Ogechukwu Williams published Birth Politics: Colonial Power, Medical Pluralism, and Maternity in Nigeria in August 2025 with Johns Hopkins University Press. The first comprehensive history of childbirth in Nigeria, Birth Politics chronicles the evolution of three distinct birthing institutions—biomedical hospitals, faith-based delivery homes and traditional midwifery—and how their intertwined experiences in a colonial and post-colonial setting shaped the outcomes of a century-long struggle to control childbirth. At the Annual Africa Conference in Spring 2025, she was awarded The Funmilayo Ransome-Kuti Prize for Distinguished Public Activism and Service in recognition of her contributions through her scholarship and community works to highlighting marginalized voices and working towards the progress and welfare of women in the society. This award is named after one of Africa’s leading female nationalist and educational activists.
Victoria W. Wolcott spent much of the last year directing the Gender Institute and working as a co-PI for the “Communities of Care” Mellon grant. She also submitted two articles related to her new book project, “The Embodied Resistance of Eroseanna Robinson: Athleticism and Activism in the Cold War Era.” Wolcott was also honored to receive the 2025 SUNY Chancellor’s Award for Excellence in Scholarship and Creative Activity.
Katherine Zubovich had a productive and fun time in June and July 2025 working in archives and libraries in Finland and Estonia. She is researching a new book on resource extraction in the Baltic under Soviet occupation. Besides sitting in archives, she also took a road trip along the northern coast of Estonia to visit two key sites of her research, a brick factory and cement factory (which had its own museum). Her earlier article on how Soviet architects navigated the postwar Stalinist ideological campaign (known as the ‘Zhdanovshchina’) was published in Slavic Review.
Robin Mitchell, Endowed Professor and Director of Graduate Studies
Hi to all of you. I write to you as I’m beginning my second year as DGS in the Department of History. So far it’s been a ride, but a glorious one, and I have to say that it is such a great pleasure working with the current graduate students. So here’s a quick rundown on what we’re doing and hopefully ways that you can get involved.
We just graduated quite a large cohort of masters students and a smaller one of doctoral students. Attaching the picture from graduation. This isn’t everyone but it was a glorious day.
History MA and PhD graduates with former chair Kristin Stapleton
Our incoming cohort of 12 students, both MA and PhDs, are fantastic. I think they are finally settling in a little bit. I know that many of you can remember what your first year of graduate school was like. Even though mine happened 100 years ago, I remember the first year being a bit terrifying. But so far they’re all rock stars.
We’ve upgraded the lounge, slightly, with brand new chairs, mailboxes, rugs, coffee maker, and candy jar. It feels pretty cozy.
The Graduate History Association is in full swing, and they’re planning the Plesur conference for spring.
As alums, there are so many ways to help our current students. One way is via mentorship, another is through gifts to the scholarship and research funds. If you have time or the inclination and would like to support our current students, we would be thrilled.
Which leads me to what I hope I can ask you all to help us with: if you have news, about what you’re doing, or about what’s in store for you, I hope that you will send it along so we can share it with the department. It’s always such a pleasure when we find out that you all are well out there in the world. So I hope you give us the opportunity to share in the joy, and even the challenges happening in your land.
And remember, once you’re a part of our department, you’re always a part of our department. So please drop us a line and let us know how you’re doing!
Best,
R
Robin Mitchell
Director of Graduate Studies
Angela Gallagher presented a paper on “Suffragette Eugenicists” at the North American Conference on British Studies in Fall 2024.
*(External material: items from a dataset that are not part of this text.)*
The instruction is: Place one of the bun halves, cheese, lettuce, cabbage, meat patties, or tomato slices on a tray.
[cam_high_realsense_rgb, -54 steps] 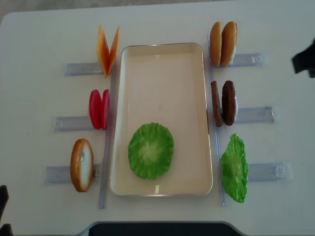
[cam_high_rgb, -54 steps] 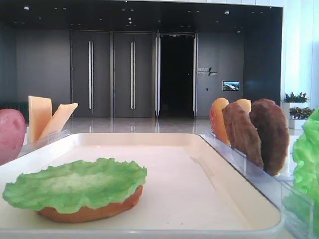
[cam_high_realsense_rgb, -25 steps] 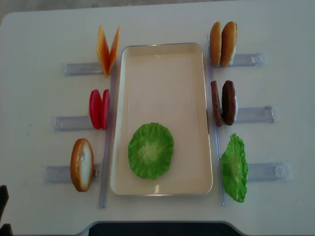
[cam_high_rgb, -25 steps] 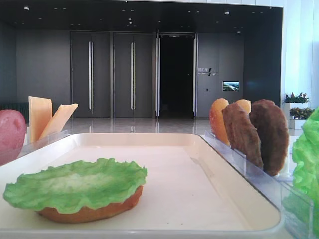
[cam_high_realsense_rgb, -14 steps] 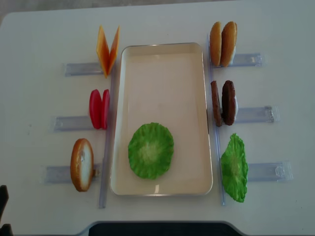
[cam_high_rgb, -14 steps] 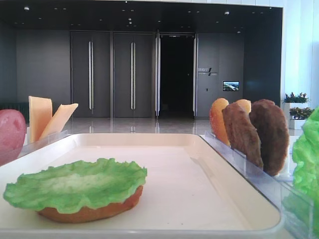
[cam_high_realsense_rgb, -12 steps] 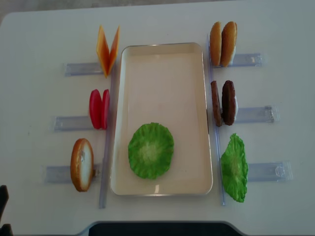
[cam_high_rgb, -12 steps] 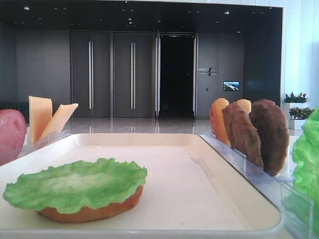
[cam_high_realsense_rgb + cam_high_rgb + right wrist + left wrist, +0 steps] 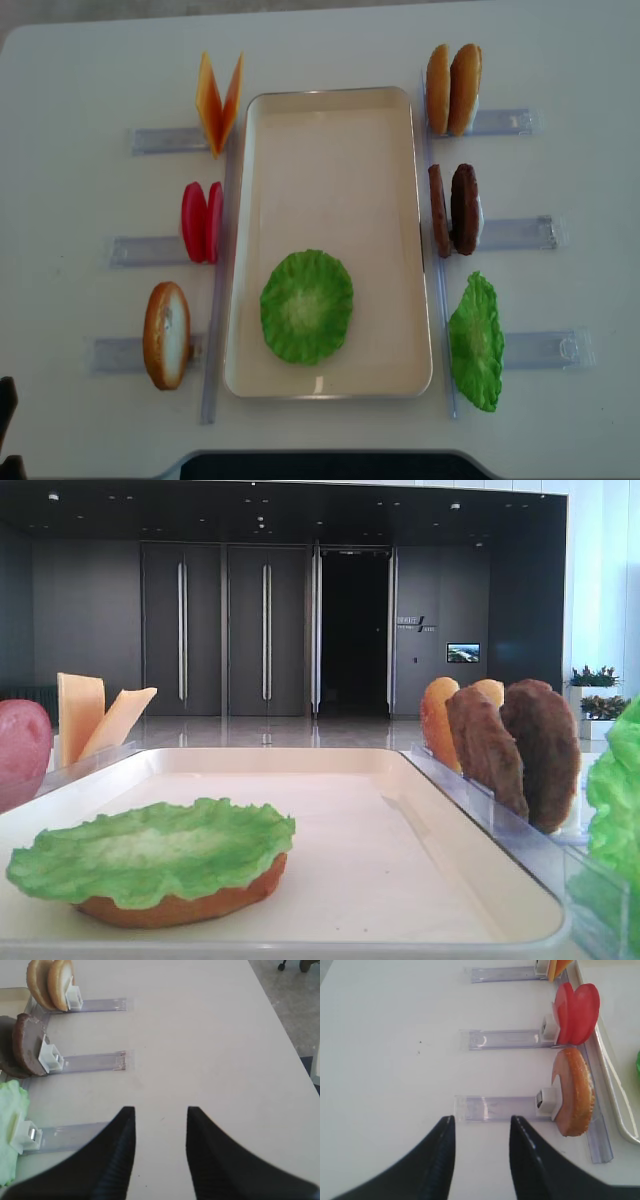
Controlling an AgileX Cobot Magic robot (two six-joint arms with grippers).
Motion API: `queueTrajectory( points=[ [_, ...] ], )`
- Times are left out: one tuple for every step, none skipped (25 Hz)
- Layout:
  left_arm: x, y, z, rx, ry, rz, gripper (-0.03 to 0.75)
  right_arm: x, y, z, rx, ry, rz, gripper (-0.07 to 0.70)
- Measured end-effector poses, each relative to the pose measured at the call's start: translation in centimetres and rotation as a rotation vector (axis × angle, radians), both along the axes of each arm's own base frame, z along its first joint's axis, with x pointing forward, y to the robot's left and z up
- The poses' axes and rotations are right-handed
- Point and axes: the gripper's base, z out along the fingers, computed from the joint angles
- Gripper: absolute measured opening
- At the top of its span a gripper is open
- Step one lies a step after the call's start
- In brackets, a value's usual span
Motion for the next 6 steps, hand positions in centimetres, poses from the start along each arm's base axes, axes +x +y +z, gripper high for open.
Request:
queueTrajectory(
  points=[
    [0.0,0.0,0.0,0.0,0.0,0.0,0.282,0.0,0.0,0.0,0.0,0.0,0.0,0.272],
    [0.0,0.0,0.0,0.0,0.0,0.0,0.282,0.0,0.0,0.0,0.0,0.0,0.0,0.272],
    [0.0,0.0,0.0,0.0,0.0,0.0,0.282,0.0,0.0,0.0,0.0,0.0,0.0,0.272],
    [0.0,0.0,0.0,0.0,0.0,0.0,0.282,0.0,0.0,0.0,0.0,0.0,0.0,0.272],
    [0.0,0.0,0.0,0.0,0.0,0.0,0.282,0.0,0.0,0.0,0.0,0.0,0.0,0.272],
    [0.0,0.0,0.0,0.0,0.0,0.0,0.282,0.0,0.0,0.0,0.0,0.0,0.0,0.272]
  ],
)
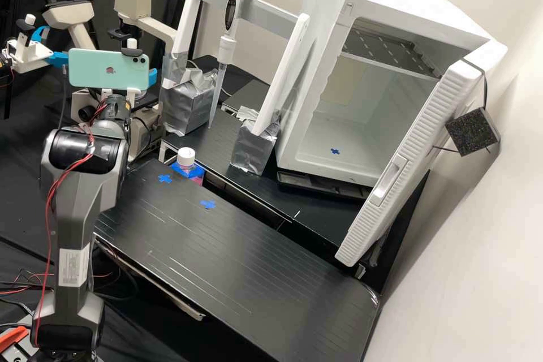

Damilola Fagite presented a paper on “Colonial Health Propaganda: Public Health Campaigns on Maternal and Infant Welfare in Southwestern Nigeria” at the Lagos Studies Association International Conference in summer 2025. Her article manuscript, “Yoruba Perception of Sopona (Smallpox), Colonial Medical Intervention, and Taiwo Shango,” has been accepted for publication in The Journal of African Cultural Studies.
Fernando Jauregui presented a paper on “The Battle of the Body and the Soul: Jesuit Exorcism in the Tupi Society in Sixteenth Century Brazil” at the Sixteenth Century Society Conference, Toronto, Fall 2024.
Mitchell K. Jones presented several papers, including “Eben-Ezer’s Transnational Inspiration: The Transatlantic Pietist Communism of the Community of True Inspiration, 1829-1855” at the International Communal Studies Association Conference, Winter 2024. His review of Holy Food: How Cults, Communes, and Religious Movements Influenced What We Eat—An American History, by Christina Ward, was published in Communal Societies in Fall 2025.
Chijioke Ngobili presented a paper on “A Sensory History of the 1925 Feared Anticolonial Campaign Song of the ‘Dancing Women’ in Colonial Southeastern Nigeria” at the African Studies Association conference, Fall 2024. His “The ‘accidental ethnomusicologist’ and his lifelong fight for studies in African popular music: a conversation with John Collins at 80” was published in The Journal of Musical Arts in Africa in fall 2024 and his review of Romancing the Gullah in the Age of Porgy and Bess, by Kendra Hamilton, will be published in fall 2025 in the Journal of African American History.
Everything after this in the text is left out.